Luc

Moullet

Luc Moullet began writing for Cahiers du cinéma aged eighteen, when François Truffaut accepted an article he had written on Edgar G. Ulmer for publication. In the late fifties and early sixties, he contributed major articles on filmmakers such as Samuel Fuller, Kenji Mizoguchi and Jean-Luc Godard, and compiled several bio-filmographies for the magazine. It was on Godard’s advice that Georges de Beauregard produced Moullet’s first short film, Un steak trop cuit, in 1960. He went on to make his first feature, Brigitte et Brigitte, in 1966, and by 1975 was declared by Jean-Marie Straub ‘the most important filmmaker of the French post-Godard generation’. In total, Moullet has directed ten features and over two dozen shorts, across the genres of comedy, adventure, western, period drama, social documentary and travelogue.
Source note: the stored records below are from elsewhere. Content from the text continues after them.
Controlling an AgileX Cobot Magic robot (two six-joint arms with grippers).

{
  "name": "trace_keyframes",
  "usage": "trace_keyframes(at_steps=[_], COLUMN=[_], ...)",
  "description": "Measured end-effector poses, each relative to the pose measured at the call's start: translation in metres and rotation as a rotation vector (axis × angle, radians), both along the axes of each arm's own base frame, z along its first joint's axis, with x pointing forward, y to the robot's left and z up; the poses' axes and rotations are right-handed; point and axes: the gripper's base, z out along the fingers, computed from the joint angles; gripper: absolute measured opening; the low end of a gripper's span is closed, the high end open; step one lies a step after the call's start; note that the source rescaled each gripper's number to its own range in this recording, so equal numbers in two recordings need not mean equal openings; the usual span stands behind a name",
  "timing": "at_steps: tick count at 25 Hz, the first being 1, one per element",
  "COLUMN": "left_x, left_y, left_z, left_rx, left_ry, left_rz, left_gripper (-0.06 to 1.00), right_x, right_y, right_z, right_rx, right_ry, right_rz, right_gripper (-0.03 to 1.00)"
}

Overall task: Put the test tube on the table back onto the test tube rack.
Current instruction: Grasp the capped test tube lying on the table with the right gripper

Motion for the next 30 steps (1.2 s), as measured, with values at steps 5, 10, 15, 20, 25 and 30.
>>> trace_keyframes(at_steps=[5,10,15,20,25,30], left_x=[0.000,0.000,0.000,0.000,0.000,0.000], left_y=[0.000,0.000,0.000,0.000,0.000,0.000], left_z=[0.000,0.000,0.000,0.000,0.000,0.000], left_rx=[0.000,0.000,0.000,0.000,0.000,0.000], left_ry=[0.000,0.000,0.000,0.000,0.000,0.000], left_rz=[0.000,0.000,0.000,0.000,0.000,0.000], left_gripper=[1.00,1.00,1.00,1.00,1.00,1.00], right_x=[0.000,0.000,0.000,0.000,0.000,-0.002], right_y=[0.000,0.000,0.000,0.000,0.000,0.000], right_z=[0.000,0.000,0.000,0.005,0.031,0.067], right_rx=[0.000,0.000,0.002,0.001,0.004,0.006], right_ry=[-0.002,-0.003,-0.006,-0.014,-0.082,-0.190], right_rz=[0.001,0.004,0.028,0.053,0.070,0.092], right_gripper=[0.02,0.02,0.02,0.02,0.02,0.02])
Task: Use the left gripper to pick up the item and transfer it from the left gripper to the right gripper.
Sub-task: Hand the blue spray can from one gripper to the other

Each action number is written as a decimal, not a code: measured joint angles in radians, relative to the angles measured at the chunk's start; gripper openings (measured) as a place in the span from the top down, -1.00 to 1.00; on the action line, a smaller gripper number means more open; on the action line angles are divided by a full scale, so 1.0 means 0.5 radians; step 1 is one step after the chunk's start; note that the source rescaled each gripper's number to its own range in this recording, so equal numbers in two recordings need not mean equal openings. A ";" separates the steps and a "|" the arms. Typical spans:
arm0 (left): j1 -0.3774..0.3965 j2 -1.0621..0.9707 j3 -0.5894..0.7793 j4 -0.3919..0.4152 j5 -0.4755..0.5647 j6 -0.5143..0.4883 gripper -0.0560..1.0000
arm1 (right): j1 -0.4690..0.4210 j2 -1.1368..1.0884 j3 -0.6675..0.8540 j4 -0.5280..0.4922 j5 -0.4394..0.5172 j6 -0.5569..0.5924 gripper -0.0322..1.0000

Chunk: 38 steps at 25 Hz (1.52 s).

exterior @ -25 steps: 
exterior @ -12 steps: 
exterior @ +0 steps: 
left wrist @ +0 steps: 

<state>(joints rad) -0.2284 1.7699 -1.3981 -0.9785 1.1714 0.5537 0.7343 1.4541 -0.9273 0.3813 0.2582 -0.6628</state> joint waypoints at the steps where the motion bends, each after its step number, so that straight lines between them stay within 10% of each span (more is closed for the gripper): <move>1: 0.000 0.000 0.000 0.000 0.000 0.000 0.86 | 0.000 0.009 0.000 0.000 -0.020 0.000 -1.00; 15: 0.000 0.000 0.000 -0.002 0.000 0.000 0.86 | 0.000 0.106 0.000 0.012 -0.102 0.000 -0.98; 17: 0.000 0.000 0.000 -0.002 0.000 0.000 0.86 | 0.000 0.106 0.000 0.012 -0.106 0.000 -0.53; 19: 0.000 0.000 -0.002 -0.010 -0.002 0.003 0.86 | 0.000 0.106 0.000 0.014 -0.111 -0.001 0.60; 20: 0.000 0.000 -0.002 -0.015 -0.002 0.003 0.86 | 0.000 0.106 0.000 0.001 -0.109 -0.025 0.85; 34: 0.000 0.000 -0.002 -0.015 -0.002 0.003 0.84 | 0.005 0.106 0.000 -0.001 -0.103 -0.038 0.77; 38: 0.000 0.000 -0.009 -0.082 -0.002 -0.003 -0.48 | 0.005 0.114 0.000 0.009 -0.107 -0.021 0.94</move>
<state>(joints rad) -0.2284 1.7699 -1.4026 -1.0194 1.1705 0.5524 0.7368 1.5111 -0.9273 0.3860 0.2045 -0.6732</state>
In addition to directing, he has produced films for Marguerite Duras and Jean Eustache, and has taught cinema at Université Sorbonne Nouvelle – Paris 3 and La Fémis. He is the author of monographs on Fritz Lang, Cecil B. DeMille, and King Vidor’s film The Fountainhead, and in 2021 he published an autobiography, Mémoires d’une savonnette indocile.